> _SUPPLIED MATERIAL_
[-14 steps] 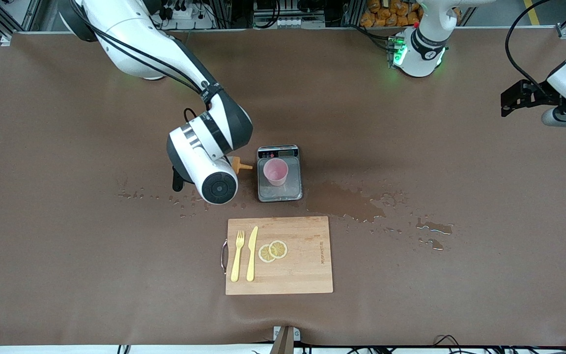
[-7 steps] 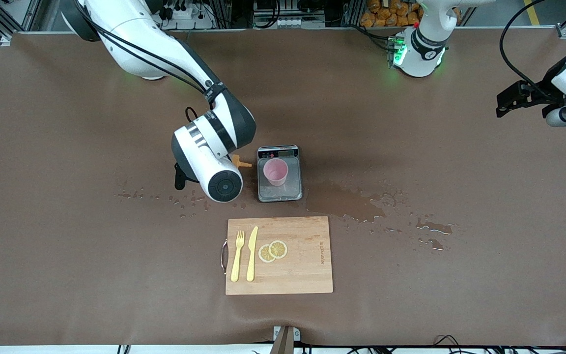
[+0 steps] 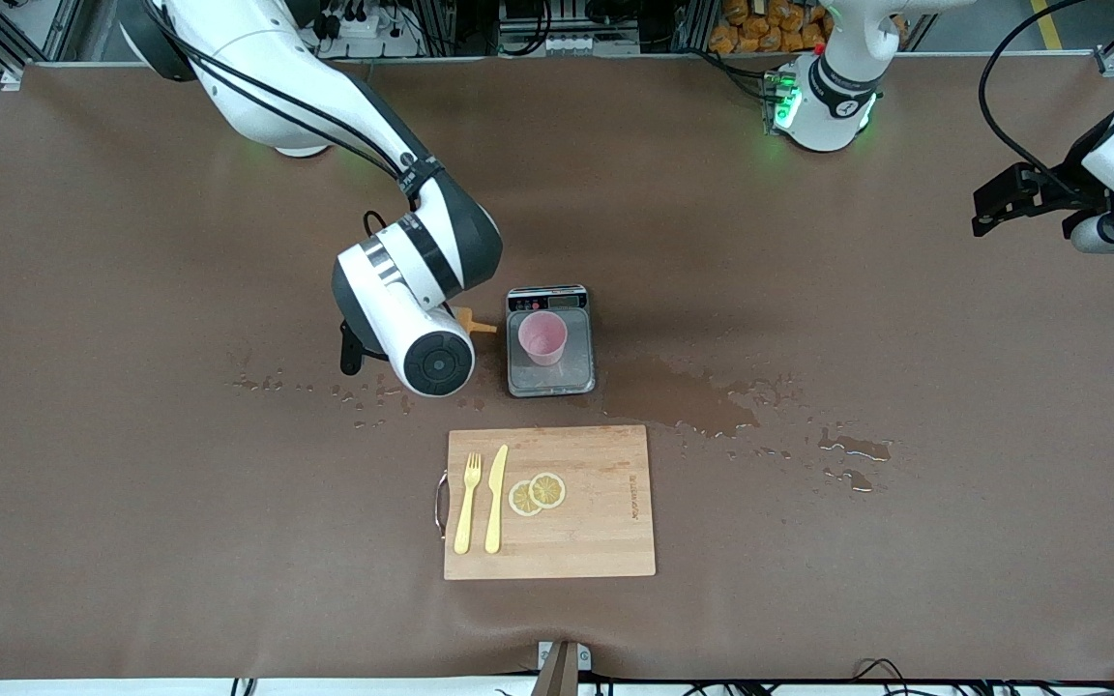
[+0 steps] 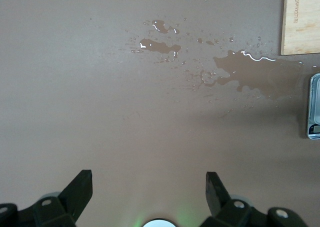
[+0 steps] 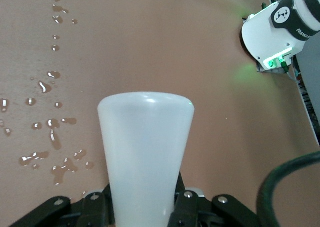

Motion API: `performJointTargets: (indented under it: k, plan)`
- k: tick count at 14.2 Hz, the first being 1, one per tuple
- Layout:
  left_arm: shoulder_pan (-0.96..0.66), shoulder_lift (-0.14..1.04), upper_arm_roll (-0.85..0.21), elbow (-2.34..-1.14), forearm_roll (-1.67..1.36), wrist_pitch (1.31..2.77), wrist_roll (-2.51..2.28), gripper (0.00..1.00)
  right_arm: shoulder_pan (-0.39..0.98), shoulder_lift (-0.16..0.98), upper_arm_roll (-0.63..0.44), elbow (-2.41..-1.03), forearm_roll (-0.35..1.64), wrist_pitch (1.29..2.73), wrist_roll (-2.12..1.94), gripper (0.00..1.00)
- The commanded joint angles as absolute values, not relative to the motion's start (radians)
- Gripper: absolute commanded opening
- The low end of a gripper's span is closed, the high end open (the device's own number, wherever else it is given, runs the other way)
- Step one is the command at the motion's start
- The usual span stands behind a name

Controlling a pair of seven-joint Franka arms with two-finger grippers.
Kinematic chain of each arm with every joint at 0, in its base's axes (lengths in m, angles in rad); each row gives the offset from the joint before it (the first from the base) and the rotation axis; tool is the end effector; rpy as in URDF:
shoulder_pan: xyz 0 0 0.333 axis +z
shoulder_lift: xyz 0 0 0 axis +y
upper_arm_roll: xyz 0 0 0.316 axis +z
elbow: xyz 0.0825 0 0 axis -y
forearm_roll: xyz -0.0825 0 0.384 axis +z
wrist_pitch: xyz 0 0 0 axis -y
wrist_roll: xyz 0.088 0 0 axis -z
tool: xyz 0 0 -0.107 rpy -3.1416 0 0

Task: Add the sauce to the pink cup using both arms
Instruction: 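Tilt the bottle nozzle over the pink cup with the right gripper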

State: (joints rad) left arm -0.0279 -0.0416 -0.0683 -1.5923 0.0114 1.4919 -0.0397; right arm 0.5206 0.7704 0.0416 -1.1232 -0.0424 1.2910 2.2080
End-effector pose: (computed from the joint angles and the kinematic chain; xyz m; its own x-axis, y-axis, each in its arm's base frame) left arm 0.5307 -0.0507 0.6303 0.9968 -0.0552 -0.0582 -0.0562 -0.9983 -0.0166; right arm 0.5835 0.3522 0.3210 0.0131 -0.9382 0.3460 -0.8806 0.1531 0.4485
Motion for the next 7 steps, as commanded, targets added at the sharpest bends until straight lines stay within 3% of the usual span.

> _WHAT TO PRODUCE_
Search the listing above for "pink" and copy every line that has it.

> _TASK RESULT_
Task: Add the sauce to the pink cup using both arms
Instruction: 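Tilt the bottle nozzle over the pink cup with the right gripper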

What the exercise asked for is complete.